Print the listing below word for word, but drop any pictures it contains.

== Provided material ==

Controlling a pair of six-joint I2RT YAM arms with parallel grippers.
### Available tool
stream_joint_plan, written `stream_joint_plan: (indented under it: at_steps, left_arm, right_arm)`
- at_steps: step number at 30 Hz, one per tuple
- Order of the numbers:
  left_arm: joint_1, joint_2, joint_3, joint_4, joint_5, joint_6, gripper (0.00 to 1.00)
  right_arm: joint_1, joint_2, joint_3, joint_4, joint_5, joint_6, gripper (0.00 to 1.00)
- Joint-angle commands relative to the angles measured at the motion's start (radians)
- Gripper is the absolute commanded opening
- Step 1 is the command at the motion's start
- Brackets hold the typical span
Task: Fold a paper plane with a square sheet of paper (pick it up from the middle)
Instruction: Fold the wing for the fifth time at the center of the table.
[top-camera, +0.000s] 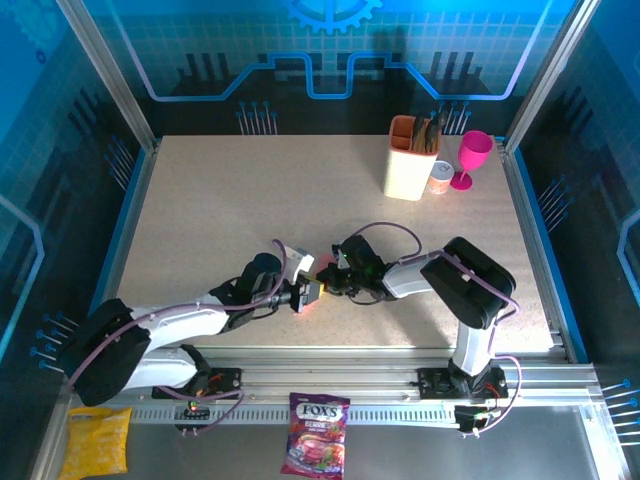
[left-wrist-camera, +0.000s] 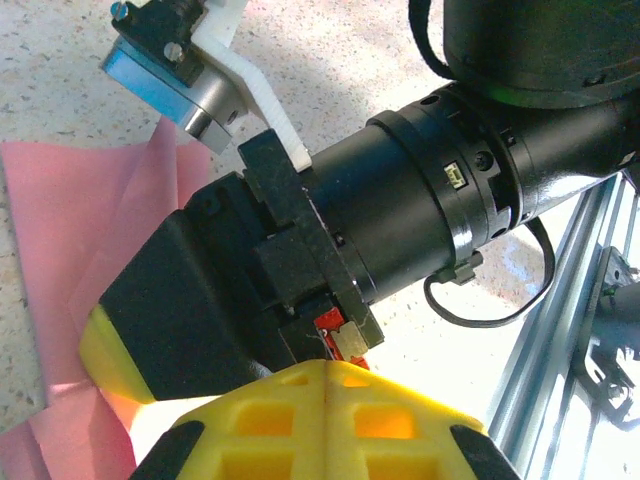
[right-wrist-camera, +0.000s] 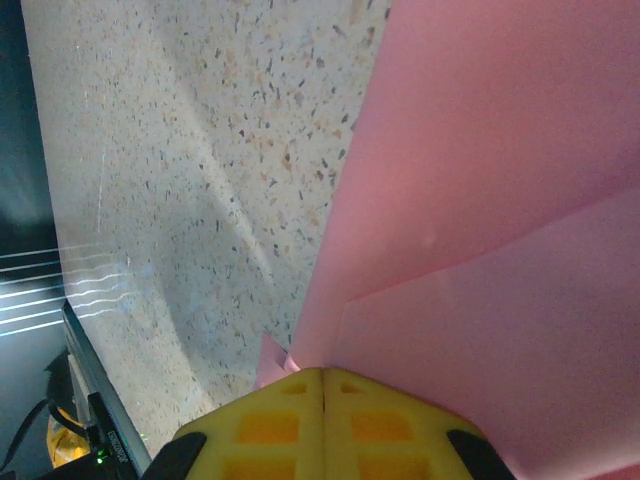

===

» Solution:
Controlling a pair of six-joint I2RT YAM arms with parallel grippers.
### Available tool
stream_joint_plan, written `stream_joint_plan: (indented under it: at_steps, left_arm, right_arm)`
- at_steps: step number at 30 Hz, one per tuple
- Order of the numbers:
  left_arm: joint_1, joint_2, joint_3, joint_4, joint_5, joint_6, gripper (0.00 to 1.00)
  right_arm: joint_1, joint_2, joint_3, joint_4, joint_5, joint_6, gripper (0.00 to 1.00)
- Joint-angle commands relative to the angles measured at the motion's start (radians)
- Gripper is the absolute commanded opening
- Step 1 is the command at the motion's start
- Brackets hold the typical span
Task: Fold a paper plane with a square sheet of paper (pick it up from the middle)
Instruction: Fold the wing for the fifth time at the center of the table.
[top-camera, +0.000s] 
[left-wrist-camera, +0.000s] 
[right-wrist-camera, +0.000s] 

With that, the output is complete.